Join Jeff Toister for an in-depth discussion in this video Conducting text analysis, part of Using Customer Surveys to Improve Service.
- There's often a lot of great insight hidden in those free form comments that customers write on surveys. I'm going to show you how to extract that data so you can use it. Now you probably won't need this video if you already have sophisticated text analyst software. But for the rest of us, we have to go with option two, which is doing it by hand. You can analyze text by hand using what's called a Check Sheet. A Check Sheet allows you to categorize survey comments as you read them. It gets its name because you make a check mark each time you read a comment that fits a particular category.
Let's walk through one together. I'm going to create a Check Sheet for comments made by unsatisfied customers on a survey to see what we can learn. Start with a blank piece of paper, like this. Next, read the first comment. The first question mentions it took the customer several emails to fix their issue. If I were to categorize this problem, I'd write down FCR. For First Contact Resolution. In other words, the customer's frustrated that the problem wasn't resolved on the first contact.

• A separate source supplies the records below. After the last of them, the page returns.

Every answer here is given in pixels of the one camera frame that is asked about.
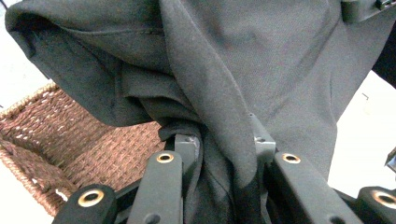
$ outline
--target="gray cloth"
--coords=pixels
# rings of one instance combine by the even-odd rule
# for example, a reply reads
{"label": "gray cloth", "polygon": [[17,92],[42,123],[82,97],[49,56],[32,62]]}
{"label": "gray cloth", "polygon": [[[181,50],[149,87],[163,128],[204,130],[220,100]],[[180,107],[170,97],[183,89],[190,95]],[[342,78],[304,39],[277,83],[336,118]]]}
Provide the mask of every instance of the gray cloth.
{"label": "gray cloth", "polygon": [[339,1],[31,0],[7,12],[26,56],[104,123],[197,124],[187,223],[259,223],[249,112],[328,176],[336,122],[396,11],[345,24]]}

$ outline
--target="wicker basket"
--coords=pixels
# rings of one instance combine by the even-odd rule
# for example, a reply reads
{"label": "wicker basket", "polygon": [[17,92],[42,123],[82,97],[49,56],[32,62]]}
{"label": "wicker basket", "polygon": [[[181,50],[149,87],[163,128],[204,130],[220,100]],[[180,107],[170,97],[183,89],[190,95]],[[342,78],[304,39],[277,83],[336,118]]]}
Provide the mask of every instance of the wicker basket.
{"label": "wicker basket", "polygon": [[163,149],[159,128],[106,126],[52,83],[0,114],[0,160],[55,216],[79,188],[118,190],[140,178]]}

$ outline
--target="woven basket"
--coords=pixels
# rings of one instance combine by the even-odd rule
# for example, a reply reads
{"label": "woven basket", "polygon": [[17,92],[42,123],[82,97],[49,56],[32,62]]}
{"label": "woven basket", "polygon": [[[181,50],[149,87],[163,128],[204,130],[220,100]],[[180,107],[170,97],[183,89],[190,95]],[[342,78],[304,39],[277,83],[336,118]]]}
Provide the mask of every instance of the woven basket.
{"label": "woven basket", "polygon": [[0,160],[55,216],[79,188],[119,190],[140,178],[163,149],[159,128],[106,126],[52,83],[0,114]]}

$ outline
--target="wrinkled fabric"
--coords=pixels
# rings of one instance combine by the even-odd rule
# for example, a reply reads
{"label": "wrinkled fabric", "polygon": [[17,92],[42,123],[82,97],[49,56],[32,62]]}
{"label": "wrinkled fabric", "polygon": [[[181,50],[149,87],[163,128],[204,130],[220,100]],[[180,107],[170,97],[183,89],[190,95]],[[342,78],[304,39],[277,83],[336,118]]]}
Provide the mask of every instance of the wrinkled fabric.
{"label": "wrinkled fabric", "polygon": [[260,223],[248,114],[327,177],[336,122],[395,18],[390,9],[346,24],[330,0],[28,0],[6,23],[27,58],[102,122],[154,119],[163,140],[199,136],[185,222]]}

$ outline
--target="brass grommet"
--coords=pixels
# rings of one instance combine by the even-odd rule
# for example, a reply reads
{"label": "brass grommet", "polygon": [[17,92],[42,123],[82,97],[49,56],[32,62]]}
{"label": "brass grommet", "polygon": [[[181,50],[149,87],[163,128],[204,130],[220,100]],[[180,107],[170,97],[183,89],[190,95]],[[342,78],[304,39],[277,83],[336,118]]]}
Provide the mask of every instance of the brass grommet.
{"label": "brass grommet", "polygon": [[294,156],[293,154],[289,154],[289,153],[283,153],[282,159],[288,163],[293,163],[293,164],[300,163],[300,161],[301,161],[300,158],[298,158],[297,156]]}
{"label": "brass grommet", "polygon": [[81,207],[92,207],[98,204],[105,197],[101,189],[89,189],[78,198],[78,204]]}
{"label": "brass grommet", "polygon": [[373,190],[372,196],[374,200],[388,208],[396,209],[396,197],[384,191]]}
{"label": "brass grommet", "polygon": [[172,161],[174,158],[174,156],[172,154],[169,153],[162,153],[157,157],[157,162],[160,163],[168,163],[170,161]]}

I'll put a check mark next to FCR to signify that one person commented about this problem. We can add more checks later if other customers make similar comments. I'm also going to write down Email, and put a check mark next to it, since the customer mentioned they had emailed. Let's look at the next one. This person also made several contacts, so I can put another check mark next to FCR. This comment indicates another problem too.
Getting transferred means the first person wasn't able to solve the customer's problem. This comment doesn't tell me why. So it would be something to investigate later. For now, I'll just write down Transfer, and put a check mark next to it. I'll also write down Phone, and put a check mark next to it, since getting transferred means they were on a call. This next comment is another FCR. So I'll put a check mark there.

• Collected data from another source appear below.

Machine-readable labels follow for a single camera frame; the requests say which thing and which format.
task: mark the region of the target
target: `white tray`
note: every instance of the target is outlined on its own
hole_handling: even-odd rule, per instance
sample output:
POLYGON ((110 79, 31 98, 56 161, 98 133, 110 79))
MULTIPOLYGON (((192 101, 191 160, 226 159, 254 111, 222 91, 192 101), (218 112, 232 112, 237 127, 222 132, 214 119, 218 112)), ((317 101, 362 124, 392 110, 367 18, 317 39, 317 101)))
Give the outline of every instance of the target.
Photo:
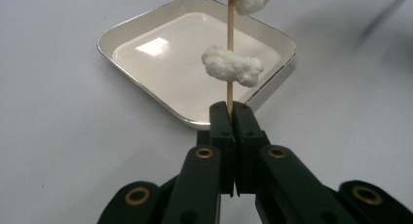
MULTIPOLYGON (((120 23, 101 35, 100 52, 173 115, 192 128, 209 127, 209 107, 226 99, 226 83, 209 77, 201 55, 226 48, 227 7, 214 0, 177 0, 120 23)), ((262 22, 235 14, 234 52, 256 56, 265 70, 255 88, 234 84, 234 100, 256 109, 263 88, 278 86, 296 48, 291 39, 262 22)))

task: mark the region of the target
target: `white table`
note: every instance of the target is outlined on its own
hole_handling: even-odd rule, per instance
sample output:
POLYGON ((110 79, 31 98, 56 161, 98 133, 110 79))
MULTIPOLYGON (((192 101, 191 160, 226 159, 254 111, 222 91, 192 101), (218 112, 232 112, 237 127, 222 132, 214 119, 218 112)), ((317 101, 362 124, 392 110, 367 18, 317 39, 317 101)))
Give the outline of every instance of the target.
MULTIPOLYGON (((172 1, 0 0, 2 224, 95 223, 124 185, 179 173, 196 131, 95 45, 172 1)), ((394 1, 271 0, 252 15, 298 48, 256 118, 323 184, 364 180, 413 210, 413 0, 394 1)), ((221 223, 260 223, 253 199, 223 197, 221 223)))

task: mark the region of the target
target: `wooden skewer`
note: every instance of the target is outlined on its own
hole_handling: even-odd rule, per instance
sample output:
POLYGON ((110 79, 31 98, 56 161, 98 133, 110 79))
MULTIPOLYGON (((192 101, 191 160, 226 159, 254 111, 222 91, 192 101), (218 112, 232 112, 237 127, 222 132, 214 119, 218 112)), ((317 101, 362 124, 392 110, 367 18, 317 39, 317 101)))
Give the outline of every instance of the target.
MULTIPOLYGON (((227 34, 227 50, 234 50, 234 6, 236 0, 228 0, 228 34, 227 34)), ((232 122, 233 113, 233 83, 227 82, 227 111, 232 122)))

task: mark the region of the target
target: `tray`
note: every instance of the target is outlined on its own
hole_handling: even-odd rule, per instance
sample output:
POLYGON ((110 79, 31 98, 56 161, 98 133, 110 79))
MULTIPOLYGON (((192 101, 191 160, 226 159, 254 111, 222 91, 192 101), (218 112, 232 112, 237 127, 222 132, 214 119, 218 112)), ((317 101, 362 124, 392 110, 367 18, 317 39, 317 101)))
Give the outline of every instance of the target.
MULTIPOLYGON (((177 0, 114 26, 97 47, 183 123, 205 130, 209 107, 226 99, 226 83, 207 75, 201 55, 213 45, 226 48, 226 18, 227 6, 214 0, 177 0)), ((292 71, 296 48, 255 19, 235 14, 234 22, 234 52, 259 57, 265 67, 255 88, 234 84, 234 100, 255 110, 264 88, 276 88, 292 71)))

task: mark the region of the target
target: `cotton ball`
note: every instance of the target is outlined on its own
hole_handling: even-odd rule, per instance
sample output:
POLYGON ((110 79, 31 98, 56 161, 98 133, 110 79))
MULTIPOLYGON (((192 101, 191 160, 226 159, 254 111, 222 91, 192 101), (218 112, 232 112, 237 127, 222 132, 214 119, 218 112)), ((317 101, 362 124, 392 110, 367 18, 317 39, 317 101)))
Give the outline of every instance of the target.
POLYGON ((241 16, 258 12, 265 7, 269 0, 237 0, 236 9, 241 16))
POLYGON ((264 70, 261 60, 257 57, 237 56, 231 51, 215 46, 206 49, 202 59, 209 76, 226 82, 237 81, 249 88, 258 84, 258 75, 264 70))

I'll put a check mark next to Transfer too, since someone else had to step in to help. The customer also mentioned they used Chat. So I'm going to write down Chat and put a check mark there too. I'm not going to put a check mark next to Phone on this one, because the customer didn't mention this as part of their problem. Okay, check mark next to FCR, and check mark next to Phone. Let's look at one more.
On this one, I'll put a check mark next to FCR, Phone, and Email. Now, let's tally up the check marks, and see what we can learn. This text analysis is telling us that the biggest cause of customer dissatisfaction is First Contact Resolution. We'd have to do some additional investigation to find out why we aren't solving more problems on the first contact. But at least this text analysis shows us where to start. If you'd like to conduct your own text analysis, try analyzing the comments from a recent customer service survey.
If your survey doesn't have a lot of comments, you can also practice using Yelp. Start by finding a popular restaurant with a lot of reviews. Next, create a check sheet with five columns labelled one through five. Reviewers can give a restaurant one to five stars, so you can analyze the comments for different ratings to see why customers gave a restaurant a high rating versus a low rating. Some people are concerned that doing a text analysis can be time consuming. I found it actually goes pretty quickly after you've had just a little practice.
And it's worth spending extra time to gain the customer insights that a text analysis can reveal.